Featured Artist: Don Fotine
By Tanya Canino
This Nevadan artist has followed a long, “blessed” road
Don Fotine is inspired each time his small artist’s brush lightly touches a canvas. “I‘m blessed,” says the artist, standing in his Minden, Nev. studio. “I feel my talent is God-given, straight from the Big Guy.”
Primarily a representational artist, Fotine mostly paints landscapes, using vibrant colors and careful details to portray the beauty of the Sierra Nevada. The 69-year-old artist paints both watercolors and acrylics, and sells prints of his originals in editions of 15 to 100.
“His work is very colorful with tight designs,” says Lorraine King, manager of Our House Gallery in El Dorado Hills, Calif. “Gallery visitors love Fotine’s paintings of Lake Tahoe because he has a nice sense of color, proportion and details.”
In Pure Majesty, an acrylic of a Sierra scene, one is drawn into the details of clear water flowing in a mountain stream, reflecting pines and fall foliage. “I tend to paint a little on the tight side,” Fotine says. “If God presents it to us that way, I don’t want to leave anything out.”
Fotine, however, doesn’t confine himself to one style, and his paintings range from the tightly painted still life and realistic duck illustration to an impressionistic landscape.
Composition and dynamics remain important to him throughout.
After a 30+ year career as an architectural illustrator, the Great Recession hit Fotine “like a freight train you cannot stop,” he says. With clients switching to computer-generated images, Fotine only had one job in spring 2007. “I decided I was just going to hang it up and do what I’ve wanted to do, and that is fine arts.”
Since focusing full-time on fine art, Fotine has earned numerous regional awards, including People’s Choice, Best of Show and Best Watercolor at the Annual Latimer Miniature Show at the Nevada Historical Society in Reno.

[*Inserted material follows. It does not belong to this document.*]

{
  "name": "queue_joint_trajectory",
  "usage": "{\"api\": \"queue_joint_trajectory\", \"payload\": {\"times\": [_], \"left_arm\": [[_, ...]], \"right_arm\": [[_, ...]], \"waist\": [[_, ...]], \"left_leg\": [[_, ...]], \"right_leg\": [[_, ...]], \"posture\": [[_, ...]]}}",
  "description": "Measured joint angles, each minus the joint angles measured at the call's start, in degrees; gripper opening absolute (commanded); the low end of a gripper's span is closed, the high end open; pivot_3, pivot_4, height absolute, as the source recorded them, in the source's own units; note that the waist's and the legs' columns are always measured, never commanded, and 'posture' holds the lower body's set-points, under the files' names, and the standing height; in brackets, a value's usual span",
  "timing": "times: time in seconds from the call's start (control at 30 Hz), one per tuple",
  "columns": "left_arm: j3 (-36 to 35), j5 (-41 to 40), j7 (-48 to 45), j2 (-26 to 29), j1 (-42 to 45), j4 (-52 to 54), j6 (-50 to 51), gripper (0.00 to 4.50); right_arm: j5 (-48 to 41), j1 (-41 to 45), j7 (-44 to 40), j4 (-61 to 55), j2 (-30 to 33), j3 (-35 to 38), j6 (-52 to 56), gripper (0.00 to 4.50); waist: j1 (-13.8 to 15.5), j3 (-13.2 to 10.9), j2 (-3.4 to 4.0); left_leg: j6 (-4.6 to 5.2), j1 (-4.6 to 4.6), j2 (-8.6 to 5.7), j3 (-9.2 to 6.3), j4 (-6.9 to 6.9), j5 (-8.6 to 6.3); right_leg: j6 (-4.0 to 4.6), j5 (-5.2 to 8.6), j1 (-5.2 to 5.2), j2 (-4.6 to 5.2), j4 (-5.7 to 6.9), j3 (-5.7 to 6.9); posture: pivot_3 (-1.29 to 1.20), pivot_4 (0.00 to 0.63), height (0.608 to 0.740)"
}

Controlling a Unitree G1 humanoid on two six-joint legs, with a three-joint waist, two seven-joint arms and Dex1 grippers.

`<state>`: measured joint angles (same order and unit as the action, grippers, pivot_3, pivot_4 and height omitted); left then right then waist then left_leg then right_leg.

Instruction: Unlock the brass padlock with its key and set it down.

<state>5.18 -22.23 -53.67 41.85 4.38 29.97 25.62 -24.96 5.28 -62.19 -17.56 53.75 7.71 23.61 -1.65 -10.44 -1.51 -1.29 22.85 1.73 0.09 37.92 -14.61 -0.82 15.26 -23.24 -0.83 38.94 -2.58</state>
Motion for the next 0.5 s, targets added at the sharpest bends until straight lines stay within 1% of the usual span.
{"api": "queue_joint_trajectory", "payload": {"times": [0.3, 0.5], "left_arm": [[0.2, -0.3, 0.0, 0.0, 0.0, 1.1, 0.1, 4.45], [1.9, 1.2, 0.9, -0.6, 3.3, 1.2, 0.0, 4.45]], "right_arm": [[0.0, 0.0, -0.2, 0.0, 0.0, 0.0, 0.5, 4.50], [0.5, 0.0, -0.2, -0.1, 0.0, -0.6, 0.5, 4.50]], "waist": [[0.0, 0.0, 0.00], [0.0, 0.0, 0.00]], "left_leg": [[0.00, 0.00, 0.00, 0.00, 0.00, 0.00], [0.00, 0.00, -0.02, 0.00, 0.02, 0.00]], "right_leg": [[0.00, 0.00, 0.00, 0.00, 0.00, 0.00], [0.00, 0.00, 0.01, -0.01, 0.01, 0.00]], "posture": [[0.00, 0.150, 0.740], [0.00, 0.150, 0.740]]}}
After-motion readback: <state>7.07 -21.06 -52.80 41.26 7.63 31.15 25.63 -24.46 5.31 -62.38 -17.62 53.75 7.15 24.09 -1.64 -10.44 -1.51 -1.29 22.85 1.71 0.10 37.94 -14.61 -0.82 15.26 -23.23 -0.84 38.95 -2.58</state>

“When I start in the morning, I go 10 hours straight,” he says. “I’m consumed by it. I don’t understand how an artist can walk away. I can’t leave a painting unfinished.”
Fotine may have found his calling late in life, but he’s spent his life working toward it. He starting painting watercolors as a youngster. When he moved to California at age 12, the landscapes of the West captured his imagination. After stints as a draftsman for an engineering firm and as an oil worker in Alaska, Fotine returned to Southern California and enrolled in the Art Center College of Design in Pasadena.
“I was just in heaven there,” he says. In 1971, working his way through college, Fotine discovered there was a market for architectural illustration and architectural models. By 1974, his architectural drawings were in so much demand that he quit college and opened Don Fotine, Architectural Arts, in Valencia, Calif.
Between 1974 and 2006, Fotine drew 20,000 architectural illustrations and did numerous design projects, largely for Southern California clients, with his work winning numerous awards.
In 1990, Fotine moved his family to Minden, Nev. and added a 500-square-foot studio onto his home. He hoped he might use the extra space to pursue fine art, but his architecture illustrations kept him busy right up until 2007. Now the studio is finally being used for its what it was designed, inspired painting, as is full of canvases large and small, boxes of drawings and awards on the walls.
I really like what I’m doing,” Fotine says. “Painting, honestly, is as important to me as breathing.”